▶ _WHAT YOU WILL DO_:
Look in the material below for the line with "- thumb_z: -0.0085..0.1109" and the line with "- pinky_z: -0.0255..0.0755", then set down exactly those two lines and all lines between, nothing more.
───── SUPPLIED DATA ─────
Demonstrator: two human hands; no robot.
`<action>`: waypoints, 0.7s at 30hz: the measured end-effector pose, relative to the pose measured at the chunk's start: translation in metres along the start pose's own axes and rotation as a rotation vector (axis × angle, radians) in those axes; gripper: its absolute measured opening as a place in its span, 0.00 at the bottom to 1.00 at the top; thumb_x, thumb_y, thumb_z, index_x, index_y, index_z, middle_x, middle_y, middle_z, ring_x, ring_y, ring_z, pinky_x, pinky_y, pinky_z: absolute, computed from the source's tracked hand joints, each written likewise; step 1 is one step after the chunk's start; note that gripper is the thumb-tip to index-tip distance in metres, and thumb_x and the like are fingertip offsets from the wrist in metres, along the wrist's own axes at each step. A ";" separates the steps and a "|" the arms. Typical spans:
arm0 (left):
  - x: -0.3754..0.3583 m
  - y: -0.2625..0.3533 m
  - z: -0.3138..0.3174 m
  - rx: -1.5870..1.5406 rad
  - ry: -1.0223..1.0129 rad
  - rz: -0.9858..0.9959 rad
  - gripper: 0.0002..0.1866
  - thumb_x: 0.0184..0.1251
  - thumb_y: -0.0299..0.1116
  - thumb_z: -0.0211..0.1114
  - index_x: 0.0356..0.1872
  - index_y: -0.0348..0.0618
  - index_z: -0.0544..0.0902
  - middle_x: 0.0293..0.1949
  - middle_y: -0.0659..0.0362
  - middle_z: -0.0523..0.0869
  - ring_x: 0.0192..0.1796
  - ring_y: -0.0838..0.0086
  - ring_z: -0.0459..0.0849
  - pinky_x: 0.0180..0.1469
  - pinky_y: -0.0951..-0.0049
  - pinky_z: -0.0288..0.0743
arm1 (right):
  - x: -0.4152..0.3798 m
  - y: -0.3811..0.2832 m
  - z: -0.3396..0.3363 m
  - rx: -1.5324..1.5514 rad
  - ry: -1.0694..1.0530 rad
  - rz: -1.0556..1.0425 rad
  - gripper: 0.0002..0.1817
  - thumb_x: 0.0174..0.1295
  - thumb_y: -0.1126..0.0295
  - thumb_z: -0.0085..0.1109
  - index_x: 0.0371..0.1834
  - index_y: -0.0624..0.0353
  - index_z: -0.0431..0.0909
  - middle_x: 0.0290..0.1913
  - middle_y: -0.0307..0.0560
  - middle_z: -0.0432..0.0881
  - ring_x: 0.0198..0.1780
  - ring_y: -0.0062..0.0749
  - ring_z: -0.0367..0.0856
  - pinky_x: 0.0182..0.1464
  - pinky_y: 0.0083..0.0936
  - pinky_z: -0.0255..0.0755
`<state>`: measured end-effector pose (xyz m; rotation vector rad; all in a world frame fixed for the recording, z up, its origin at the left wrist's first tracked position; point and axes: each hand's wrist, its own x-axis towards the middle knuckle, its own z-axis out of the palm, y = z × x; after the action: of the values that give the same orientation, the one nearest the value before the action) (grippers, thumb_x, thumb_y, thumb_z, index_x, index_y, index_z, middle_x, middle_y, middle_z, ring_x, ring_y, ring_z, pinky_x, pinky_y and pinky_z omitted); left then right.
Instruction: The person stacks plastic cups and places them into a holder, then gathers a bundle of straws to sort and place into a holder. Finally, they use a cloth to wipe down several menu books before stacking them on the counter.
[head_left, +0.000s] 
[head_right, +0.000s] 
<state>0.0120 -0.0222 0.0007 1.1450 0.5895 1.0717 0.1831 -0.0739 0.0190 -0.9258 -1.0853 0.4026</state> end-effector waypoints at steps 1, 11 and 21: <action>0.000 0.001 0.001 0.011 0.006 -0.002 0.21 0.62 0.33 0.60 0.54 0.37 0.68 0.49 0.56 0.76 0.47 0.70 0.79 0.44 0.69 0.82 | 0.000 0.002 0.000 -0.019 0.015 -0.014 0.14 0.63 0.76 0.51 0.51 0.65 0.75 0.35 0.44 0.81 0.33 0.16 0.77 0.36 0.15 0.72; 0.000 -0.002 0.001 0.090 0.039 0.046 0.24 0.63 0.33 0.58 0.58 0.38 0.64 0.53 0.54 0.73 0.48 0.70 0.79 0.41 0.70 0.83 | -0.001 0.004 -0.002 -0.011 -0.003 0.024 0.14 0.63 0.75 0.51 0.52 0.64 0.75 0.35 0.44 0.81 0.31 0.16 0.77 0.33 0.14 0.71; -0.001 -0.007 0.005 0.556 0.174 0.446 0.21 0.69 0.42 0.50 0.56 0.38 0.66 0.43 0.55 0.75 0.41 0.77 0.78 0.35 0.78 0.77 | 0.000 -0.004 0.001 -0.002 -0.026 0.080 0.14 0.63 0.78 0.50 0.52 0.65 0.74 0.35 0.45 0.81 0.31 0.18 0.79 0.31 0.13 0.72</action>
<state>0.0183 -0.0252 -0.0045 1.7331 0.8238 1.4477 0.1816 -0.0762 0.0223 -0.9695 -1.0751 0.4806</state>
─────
▶ _RESULT BELOW_:
  - thumb_z: -0.0085..0.1109
  - index_x: 0.0371..0.1834
  - index_y: -0.0624..0.0353
  - index_z: -0.0431..0.0909
  - middle_x: 0.0290..0.1913
  - middle_y: -0.0307..0.0560
  - middle_z: -0.0432..0.0881
  - ring_x: 0.0198..0.1780
  - ring_y: -0.0062..0.0749
  - ring_z: -0.0367..0.0856
  - pinky_x: 0.0182..0.1464
  - pinky_y: 0.0083..0.0936
  - pinky_z: -0.0255..0.0755

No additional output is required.